Isabel Rodríguez, ministra de Vivienda / EP

Isabel Rodríguez, ministra de Vivienda / EP

+Economía

Confirmado: el propietario puede no renovar el contrato de alquiler y subir el precio en estos casos, según la Ley de Arrendamientos Urbanos

La clave está en la fecha de vencimiento del contrato, el preaviso y la cláusula de revisión

Contenido relacionado: Ya ha entrado en vigor: así funciona el nuevo derecho a 4 días de permiso retribuido por causas familiares urgentes

Leer en Castellano
Publicada

Noticias relacionadas

El mercado del alquiler vuelve a establecer reglas distintas.

Tras la derogación parlamentaria del Real Decreto-ley 8/2026, han decaído dos de las medidas que más protegían al inquilino.

Medidas decaídas

Se tratan de la prórroga extraordinaria de hasta dos años y el tope del 2% en la actualización anual de muchas rentas.

Con ese cambio, el marco general vuelve a girar en torno a la Ley de Arrendamientos Urbanos (LAU) y a lo que figure en cada contrato.

Hay límite de incremento

Eso no significa que el casero pueda hacer cualquier cosa ni subir el alquiler sin límites en cualquier momento.

Lo que cambia es que desaparece ese escudo extraordinario y vuelven a pesar las reglas ordinarias.

Cuándo termina el contrato

Como cuándo termina el contrato, si existe cláusula de actualización, qué índice corresponde y si el propietario ha cumplido con los plazos legales de comunicación.

Ahí está la diferencia entre una subida válida y un conflicto.

Cinco o siete años

Uno de los puntos más importantes es que el arrendador no puede cortar el alquiler cuando quiera.

La LAU fija una duración mínima obligatoria para el arrendatario de cinco años si el propietario es persona física y de siete años si es persona jurídica.

Derecho del inquilino

Hasta que no se alcanza ese plazo, el inquilino mantiene su derecho a continuar en la vivienda salvo supuestos tasados.

El momento decisivo llega cuando termina ese periodo de protección. A partir de ahí, el propietario puede comunicar que no quiere renovar el contrato, pero debe hacerlo respetando el preaviso legal.

Aviso con antelación

En el caso del arrendador, la ley exige avisar con cuatro meses de antelación a la fecha de finalización del contrato o de cualquiera de sus prórrogas.

La ley contempla además otro supuesto distinto, la recuperación de la vivienda para destinarla a residencia permanente del propio arrendador o de determinados familiares.

Debe constar en el contrato

Pero esa posibilidad no opera de forma automática.

La LAU exige que esta causa conste expresamente en el contrato y que concurran las condiciones legales para poder activarla.

Recuperación regulada

Ese matiz es importante porque muchos propietarios creen que basta con alegar necesidad sobrevenida. No siempre es así.

La recuperación por necesidad está regulada y debe encajar con lo previsto legalmente.

Renta actualizada anualmente

Por eso no puede confundirse con la simple decisión de no renovar cuando el contrato ya ha llegado a su vencimiento legal.

Aquí conviene separar dos escenarios. Durante la vida del contrato, la renta solo puede actualizarse una vez al año y únicamente si existe una cláusula que lo permita.

Dos vías posibles

En ese caso, la revisión dependerá del índice o sistema pactado y, para los contratos posteriores a la Ley de Vivienda, puede entrar en juego el IRAV del INE.

La calculadora oficial del Ministerio de Vivienda distingue precisamente entre contratos anteriores y posteriores al 26 de mayo de 2023.

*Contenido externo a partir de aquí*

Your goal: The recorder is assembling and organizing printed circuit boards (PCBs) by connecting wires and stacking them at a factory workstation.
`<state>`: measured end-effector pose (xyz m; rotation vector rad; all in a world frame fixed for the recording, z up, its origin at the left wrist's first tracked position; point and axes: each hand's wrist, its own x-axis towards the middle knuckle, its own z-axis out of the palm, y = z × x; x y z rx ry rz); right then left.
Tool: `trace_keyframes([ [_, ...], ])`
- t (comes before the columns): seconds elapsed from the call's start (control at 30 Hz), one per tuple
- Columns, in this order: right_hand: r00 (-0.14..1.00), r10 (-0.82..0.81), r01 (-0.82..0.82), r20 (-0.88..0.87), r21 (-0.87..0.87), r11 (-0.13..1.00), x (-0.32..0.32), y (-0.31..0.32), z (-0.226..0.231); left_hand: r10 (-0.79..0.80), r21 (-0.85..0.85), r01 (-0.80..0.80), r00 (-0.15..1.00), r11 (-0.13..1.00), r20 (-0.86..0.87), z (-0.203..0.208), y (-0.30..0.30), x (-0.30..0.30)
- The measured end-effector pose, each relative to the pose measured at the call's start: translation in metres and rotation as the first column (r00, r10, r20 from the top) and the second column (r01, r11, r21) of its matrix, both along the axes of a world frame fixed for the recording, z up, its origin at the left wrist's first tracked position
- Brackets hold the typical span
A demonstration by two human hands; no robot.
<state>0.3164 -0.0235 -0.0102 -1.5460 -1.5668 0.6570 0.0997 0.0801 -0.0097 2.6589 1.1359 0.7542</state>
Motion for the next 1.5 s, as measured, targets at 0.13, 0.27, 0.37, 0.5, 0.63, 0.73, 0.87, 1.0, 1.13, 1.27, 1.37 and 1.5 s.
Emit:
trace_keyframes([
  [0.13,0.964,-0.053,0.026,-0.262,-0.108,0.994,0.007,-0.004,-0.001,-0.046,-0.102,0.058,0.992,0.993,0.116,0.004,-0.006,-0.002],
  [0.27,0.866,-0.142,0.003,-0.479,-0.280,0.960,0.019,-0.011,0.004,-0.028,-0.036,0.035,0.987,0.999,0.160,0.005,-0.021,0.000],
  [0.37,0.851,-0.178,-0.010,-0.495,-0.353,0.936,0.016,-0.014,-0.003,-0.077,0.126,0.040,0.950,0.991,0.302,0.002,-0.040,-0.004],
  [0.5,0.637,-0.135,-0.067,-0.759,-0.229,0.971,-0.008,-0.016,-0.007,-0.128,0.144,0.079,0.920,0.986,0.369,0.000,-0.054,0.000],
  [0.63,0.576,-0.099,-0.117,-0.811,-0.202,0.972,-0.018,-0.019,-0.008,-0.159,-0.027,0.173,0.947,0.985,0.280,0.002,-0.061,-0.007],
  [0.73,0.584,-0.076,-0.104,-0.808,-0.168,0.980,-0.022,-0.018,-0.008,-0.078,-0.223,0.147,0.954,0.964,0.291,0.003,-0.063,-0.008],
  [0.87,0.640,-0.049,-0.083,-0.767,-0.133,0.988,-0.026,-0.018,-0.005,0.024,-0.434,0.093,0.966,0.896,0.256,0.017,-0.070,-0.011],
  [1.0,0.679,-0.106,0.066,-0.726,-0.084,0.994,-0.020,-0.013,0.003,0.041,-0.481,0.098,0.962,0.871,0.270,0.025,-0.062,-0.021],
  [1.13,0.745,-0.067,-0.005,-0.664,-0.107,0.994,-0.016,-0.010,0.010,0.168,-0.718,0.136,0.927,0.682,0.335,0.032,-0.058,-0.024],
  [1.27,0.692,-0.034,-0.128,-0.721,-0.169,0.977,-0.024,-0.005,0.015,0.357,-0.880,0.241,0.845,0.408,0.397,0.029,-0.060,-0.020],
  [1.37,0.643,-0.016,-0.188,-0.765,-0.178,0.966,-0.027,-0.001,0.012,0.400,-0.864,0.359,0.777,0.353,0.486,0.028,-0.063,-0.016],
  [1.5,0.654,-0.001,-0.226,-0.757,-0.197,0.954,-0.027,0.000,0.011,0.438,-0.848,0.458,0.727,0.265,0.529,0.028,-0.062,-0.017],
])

Muchos casos topados al 2%

El gran cambio tras la caída del decreto es que ya no sigue vigente ese tope extraordinario del 2% que había impuesto el Real Decreto-ley 8/2026.

Mientras esa norma estuvo en vigor, la actualización anual quedó topada en muchos supuestos.

Revisión anual

Al decaer, vuelve a aplicarse el régimen ordinario de la LAU y del contrato firmado entre las partes.

El momento más claro para un aumento importante del precio no suele ser la revisión anual, sino el final del contrato.

Subida bajo el marco legal

Una vez superados los cinco o siete años de duración mínima, si el propietario decide no renovar y después vuelve a alquilar la vivienda, puede ofrecer un nuevo contrato con la renta que estime oportuna dentro del marco legal aplicable.

Con el cambio de escenario, los inquilinos tienen que mirar ahora dos cosas antes que ninguna otra: cuándo se firmó el contrato y cuándo vence.

Dentro o fuera de plazo

Si sigue dentro del periodo de protección mínima, el propietario no puede simplemente decidir que el arrendatario se vaya para subir el precio.

Si ese plazo ya se ha agotado, el margen del arrendador cambia y la no renovación se convierte en una opción real, siempre con el preaviso correcto.